• [Exercise aim]: Go through the listing below and return each line that includes "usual".

>>

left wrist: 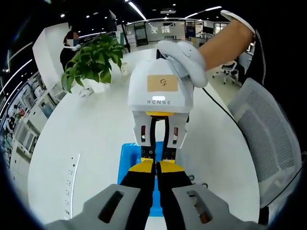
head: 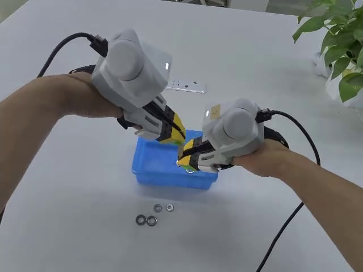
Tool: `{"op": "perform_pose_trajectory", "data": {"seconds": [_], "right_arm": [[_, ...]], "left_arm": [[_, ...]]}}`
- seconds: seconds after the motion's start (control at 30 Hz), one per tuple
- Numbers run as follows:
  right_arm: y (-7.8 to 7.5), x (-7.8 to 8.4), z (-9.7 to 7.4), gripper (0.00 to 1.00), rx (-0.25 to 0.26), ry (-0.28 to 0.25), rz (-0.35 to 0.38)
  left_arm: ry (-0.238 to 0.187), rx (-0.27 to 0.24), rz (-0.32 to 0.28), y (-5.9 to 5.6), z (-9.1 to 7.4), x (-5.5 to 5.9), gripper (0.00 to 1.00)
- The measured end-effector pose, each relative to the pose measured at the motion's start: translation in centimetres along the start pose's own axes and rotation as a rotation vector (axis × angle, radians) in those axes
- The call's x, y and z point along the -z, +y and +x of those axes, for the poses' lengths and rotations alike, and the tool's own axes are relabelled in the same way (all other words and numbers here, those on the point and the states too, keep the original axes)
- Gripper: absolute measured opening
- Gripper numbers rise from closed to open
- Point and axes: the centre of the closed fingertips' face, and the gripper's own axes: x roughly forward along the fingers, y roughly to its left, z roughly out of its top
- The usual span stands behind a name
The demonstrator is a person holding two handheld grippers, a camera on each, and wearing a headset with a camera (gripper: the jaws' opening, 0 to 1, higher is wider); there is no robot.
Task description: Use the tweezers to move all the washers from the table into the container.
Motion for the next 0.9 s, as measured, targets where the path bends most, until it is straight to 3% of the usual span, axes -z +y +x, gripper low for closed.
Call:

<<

• [Exercise response]:
- The usual span stands behind a name
Motion for the next 0.9 s, as measured, targets where the path bends most, until it is straight to 3% of the usual span, axes -z +y +x, gripper low for closed.

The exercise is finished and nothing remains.